WHAT YOU SHOULD DO: All entries must be extracted exactly, with nothing added or dropped.

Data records
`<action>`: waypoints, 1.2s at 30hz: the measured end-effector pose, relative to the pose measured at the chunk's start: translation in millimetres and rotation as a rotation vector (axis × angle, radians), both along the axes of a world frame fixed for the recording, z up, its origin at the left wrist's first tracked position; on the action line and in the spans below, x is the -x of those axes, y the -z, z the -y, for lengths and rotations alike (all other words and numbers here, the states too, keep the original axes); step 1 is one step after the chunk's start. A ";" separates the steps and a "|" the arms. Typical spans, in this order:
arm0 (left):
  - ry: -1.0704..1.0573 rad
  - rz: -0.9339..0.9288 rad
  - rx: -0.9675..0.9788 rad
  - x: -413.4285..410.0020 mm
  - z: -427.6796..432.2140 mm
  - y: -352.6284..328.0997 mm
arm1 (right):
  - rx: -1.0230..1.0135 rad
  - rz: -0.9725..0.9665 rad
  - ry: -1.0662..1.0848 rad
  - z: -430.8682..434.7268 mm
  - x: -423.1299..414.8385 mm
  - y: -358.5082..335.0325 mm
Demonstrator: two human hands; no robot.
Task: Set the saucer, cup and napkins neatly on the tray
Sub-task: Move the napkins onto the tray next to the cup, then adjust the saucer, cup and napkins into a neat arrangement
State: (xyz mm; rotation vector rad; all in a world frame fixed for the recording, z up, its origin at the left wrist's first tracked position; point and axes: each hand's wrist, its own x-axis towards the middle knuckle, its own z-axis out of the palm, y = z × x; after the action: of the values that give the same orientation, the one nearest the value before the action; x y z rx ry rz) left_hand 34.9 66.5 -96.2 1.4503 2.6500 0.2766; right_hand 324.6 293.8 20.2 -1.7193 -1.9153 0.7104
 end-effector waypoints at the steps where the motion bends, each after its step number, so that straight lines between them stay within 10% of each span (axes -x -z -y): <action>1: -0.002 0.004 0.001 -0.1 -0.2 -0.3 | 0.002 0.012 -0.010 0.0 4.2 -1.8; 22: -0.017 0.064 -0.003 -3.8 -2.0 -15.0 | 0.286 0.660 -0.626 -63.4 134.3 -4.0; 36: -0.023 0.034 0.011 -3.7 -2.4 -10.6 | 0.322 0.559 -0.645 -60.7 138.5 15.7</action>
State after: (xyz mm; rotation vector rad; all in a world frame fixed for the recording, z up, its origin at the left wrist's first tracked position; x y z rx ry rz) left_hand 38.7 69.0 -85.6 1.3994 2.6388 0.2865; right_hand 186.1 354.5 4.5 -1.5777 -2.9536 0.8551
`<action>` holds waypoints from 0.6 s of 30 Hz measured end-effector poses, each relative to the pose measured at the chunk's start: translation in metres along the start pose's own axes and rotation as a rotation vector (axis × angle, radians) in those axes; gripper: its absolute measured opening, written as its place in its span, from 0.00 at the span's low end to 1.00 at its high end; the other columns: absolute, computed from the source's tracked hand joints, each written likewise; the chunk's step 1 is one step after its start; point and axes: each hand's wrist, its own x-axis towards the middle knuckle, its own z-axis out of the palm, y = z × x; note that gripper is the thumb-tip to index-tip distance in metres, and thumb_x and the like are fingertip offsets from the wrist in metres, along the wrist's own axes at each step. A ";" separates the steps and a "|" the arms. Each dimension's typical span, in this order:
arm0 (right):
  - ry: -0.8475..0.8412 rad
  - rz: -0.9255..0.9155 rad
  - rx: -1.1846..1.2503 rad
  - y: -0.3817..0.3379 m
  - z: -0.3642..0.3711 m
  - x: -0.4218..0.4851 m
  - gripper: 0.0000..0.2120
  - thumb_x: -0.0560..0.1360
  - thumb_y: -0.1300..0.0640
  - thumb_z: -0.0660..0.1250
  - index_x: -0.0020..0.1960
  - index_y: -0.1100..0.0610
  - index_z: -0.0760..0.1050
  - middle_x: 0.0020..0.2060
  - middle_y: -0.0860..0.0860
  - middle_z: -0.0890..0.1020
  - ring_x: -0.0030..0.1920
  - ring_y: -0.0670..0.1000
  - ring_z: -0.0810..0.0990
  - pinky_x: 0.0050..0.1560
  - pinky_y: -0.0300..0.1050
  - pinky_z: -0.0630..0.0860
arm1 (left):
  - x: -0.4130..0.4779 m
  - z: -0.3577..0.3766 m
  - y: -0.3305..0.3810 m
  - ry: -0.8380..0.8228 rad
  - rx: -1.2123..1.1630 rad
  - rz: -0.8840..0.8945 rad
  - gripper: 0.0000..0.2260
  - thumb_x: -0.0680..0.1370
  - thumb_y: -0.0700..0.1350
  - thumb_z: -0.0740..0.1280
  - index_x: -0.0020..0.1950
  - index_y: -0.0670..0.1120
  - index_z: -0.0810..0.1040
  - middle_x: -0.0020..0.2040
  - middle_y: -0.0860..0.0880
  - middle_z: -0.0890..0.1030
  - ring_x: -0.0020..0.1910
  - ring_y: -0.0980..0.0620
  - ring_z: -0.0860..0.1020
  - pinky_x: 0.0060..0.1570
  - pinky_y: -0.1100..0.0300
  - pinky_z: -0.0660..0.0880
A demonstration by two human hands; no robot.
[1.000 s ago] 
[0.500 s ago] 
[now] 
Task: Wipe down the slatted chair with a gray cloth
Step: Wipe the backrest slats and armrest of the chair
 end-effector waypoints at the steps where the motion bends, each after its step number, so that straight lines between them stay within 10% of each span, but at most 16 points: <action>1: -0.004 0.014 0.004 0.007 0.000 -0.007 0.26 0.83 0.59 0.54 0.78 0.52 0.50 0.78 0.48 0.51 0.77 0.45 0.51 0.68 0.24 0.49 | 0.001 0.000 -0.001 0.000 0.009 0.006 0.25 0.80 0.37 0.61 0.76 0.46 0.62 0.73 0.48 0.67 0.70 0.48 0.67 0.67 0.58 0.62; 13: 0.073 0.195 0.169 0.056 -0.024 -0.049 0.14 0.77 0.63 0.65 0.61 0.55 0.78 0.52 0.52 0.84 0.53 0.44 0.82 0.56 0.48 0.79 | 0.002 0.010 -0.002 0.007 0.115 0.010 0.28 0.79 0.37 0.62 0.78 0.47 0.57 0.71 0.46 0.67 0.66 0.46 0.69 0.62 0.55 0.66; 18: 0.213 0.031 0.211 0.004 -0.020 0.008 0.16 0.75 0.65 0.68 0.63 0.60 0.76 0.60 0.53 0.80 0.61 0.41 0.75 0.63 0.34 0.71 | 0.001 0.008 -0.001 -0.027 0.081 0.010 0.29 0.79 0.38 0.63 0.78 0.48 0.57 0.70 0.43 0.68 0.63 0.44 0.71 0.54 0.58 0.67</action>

PROBLEM SOLUTION:
`<action>`: waypoints, 1.2s at 30hz: the measured end-effector pose, relative to the pose measured at the chunk's start: translation in millimetres and rotation as a rotation vector (axis × angle, radians), both along the axes of a world frame fixed for the recording, z up, its origin at the left wrist's first tracked position; on the action line and in the spans below, x is the -x of those axes, y the -z, z the -y, for lengths and rotations alike (all other words and numbers here, the states too, keep the original axes); step 1 is one step after the chunk's start. A ";" separates the steps and a "|" the arms. Typical spans, in this order:
arm0 (left):
  - ry: -1.0704..1.0573 rad
  - rz: -0.9339..0.9288 rad
  - rx: -0.9675..0.9788 rad
  - x: -413.4285..410.0020 mm
  - z: -427.6796..432.2140 mm
  - y: -352.6284..328.0997 mm
arm1 (right):
  - rx: -1.0230..1.0135 rad
  - rz: -0.9725..0.9665 rad
  - ry: -1.0662..1.0848 rad
  - z: -430.8682..434.7268 mm
  - x: -423.1299..414.8385 mm
  - y: -358.5082..335.0325 mm
Demonstrator: two human hands; no robot.
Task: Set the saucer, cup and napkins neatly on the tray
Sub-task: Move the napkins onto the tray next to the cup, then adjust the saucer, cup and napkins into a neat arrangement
State: (xyz mm; rotation vector rad; all in a world frame fixed for the recording, z up, its origin at the left wrist's first tracked position; point and axes: each hand's wrist, its own x-axis towards the middle knuckle, its own z-axis out of the palm, y = z × x; after the action: of the values that give the same orientation, the one nearest the value before the action; x y z rx ry rz) left_hand 34.9 66.5 -96.2 1.4503 2.6500 0.2766; right_hand 324.6 293.8 20.2 -1.7193 -1.9153 0.7104
 end-effector waypoints at the steps where the motion bends, each after its step number, so that straight lines between them stay within 10% of each span (axes -x -z -y): <action>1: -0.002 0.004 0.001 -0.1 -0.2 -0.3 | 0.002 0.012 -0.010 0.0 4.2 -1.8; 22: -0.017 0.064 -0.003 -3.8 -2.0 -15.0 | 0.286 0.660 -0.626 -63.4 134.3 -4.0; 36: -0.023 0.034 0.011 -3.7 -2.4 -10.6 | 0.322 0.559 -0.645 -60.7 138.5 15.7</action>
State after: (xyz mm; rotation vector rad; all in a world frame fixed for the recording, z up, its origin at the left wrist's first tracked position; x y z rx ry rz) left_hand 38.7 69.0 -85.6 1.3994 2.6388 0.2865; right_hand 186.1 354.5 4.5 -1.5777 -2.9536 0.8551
`<action>` holds waypoints from 0.6 s of 30 Hz measured end-effector poses, each relative to the pose measured at the chunk's start: translation in metres along the start pose's own axes and rotation as a rotation vector (axis × angle, radians) in those axes; gripper: its absolute measured opening, written as its place in its span, from 0.00 at the span's low end to 1.00 at its high end; the other columns: absolute, computed from the source's tracked hand joints, each written likewise; the chunk's step 1 is one step after its start; point and axes: each hand's wrist, its own x-axis towards the middle knuckle, its own z-axis out of the palm, y = z × x; note that gripper is the thumb-tip to index-tip distance in metres, and thumb_x and the like are fingertip offsets from the wrist in metres, along the wrist's own axes at each step. A ";" separates the steps and a "|" the arms. Each dimension's typical span, in this order:
arm0 (right):
  - ry: -0.8475..0.8412 rad
  - rz: -0.9255..0.9155 rad
  - rx: -1.1846..1.2503 rad
  - y: -0.3817..0.3379 m
  - z: -0.3642..0.3711 m
  - x: -0.4218..0.4851 m
  - gripper: 0.0000..0.2120
  - thumb_x: -0.0560..0.1360
  - thumb_y: -0.1300..0.0640
  - thumb_z: -0.0660..0.1250
  - index_x: -0.0020..0.1960
  - index_y: -0.1100..0.0610
  - index_z: -0.0760..0.1050
  - middle_x: 0.0020..0.2060
  - middle_y: -0.0860..0.0860
  - middle_z: -0.0890..0.1020
  - ring_x: -0.0030..0.1920
  - ring_y: -0.0670..0.1000
  - ring_z: -0.0810..0.0990
  - pinky_x: 0.0050..0.1560
  - pinky_y: -0.0300..0.1050
  - pinky_z: -0.0630..0.0860
arm1 (left):
  - x: -0.4130..0.4779 m
  - z: -0.3577..0.3766 m
  - y: -0.3305..0.3810 m
  - ry: -0.8380..0.8228 rad
  - rx: -1.2123..1.1630 rad
  - rz: -0.8840..0.8945 rad
  - gripper: 0.0000..0.2260
  - thumb_x: -0.0680..0.1370
  - thumb_y: -0.0700..0.1350
  - thumb_z: -0.0740..0.1280
  - index_x: -0.0020..0.1950
  - index_y: -0.0670..0.1120
  - index_z: -0.0810..0.1040
  - middle_x: -0.0020..0.2040
  - middle_y: -0.0860..0.0880
  - middle_z: -0.0890..0.1030
  - ring_x: -0.0020..0.1910
  - ring_y: -0.0980..0.0620
  - ring_z: -0.0860..0.1020
  - pinky_x: 0.0060..0.1570
  - pinky_y: -0.1100..0.0300
  - pinky_z: -0.0660..0.0880
A demonstration by two human hands; no robot.
[1.000 s ago] 
[0.500 s ago] 
[now] 
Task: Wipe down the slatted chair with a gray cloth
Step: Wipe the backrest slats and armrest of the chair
 end-effector waypoints at the steps where the motion bends, each after its step number, so that straight lines between them stay within 10% of each span, but at most 16 points: <action>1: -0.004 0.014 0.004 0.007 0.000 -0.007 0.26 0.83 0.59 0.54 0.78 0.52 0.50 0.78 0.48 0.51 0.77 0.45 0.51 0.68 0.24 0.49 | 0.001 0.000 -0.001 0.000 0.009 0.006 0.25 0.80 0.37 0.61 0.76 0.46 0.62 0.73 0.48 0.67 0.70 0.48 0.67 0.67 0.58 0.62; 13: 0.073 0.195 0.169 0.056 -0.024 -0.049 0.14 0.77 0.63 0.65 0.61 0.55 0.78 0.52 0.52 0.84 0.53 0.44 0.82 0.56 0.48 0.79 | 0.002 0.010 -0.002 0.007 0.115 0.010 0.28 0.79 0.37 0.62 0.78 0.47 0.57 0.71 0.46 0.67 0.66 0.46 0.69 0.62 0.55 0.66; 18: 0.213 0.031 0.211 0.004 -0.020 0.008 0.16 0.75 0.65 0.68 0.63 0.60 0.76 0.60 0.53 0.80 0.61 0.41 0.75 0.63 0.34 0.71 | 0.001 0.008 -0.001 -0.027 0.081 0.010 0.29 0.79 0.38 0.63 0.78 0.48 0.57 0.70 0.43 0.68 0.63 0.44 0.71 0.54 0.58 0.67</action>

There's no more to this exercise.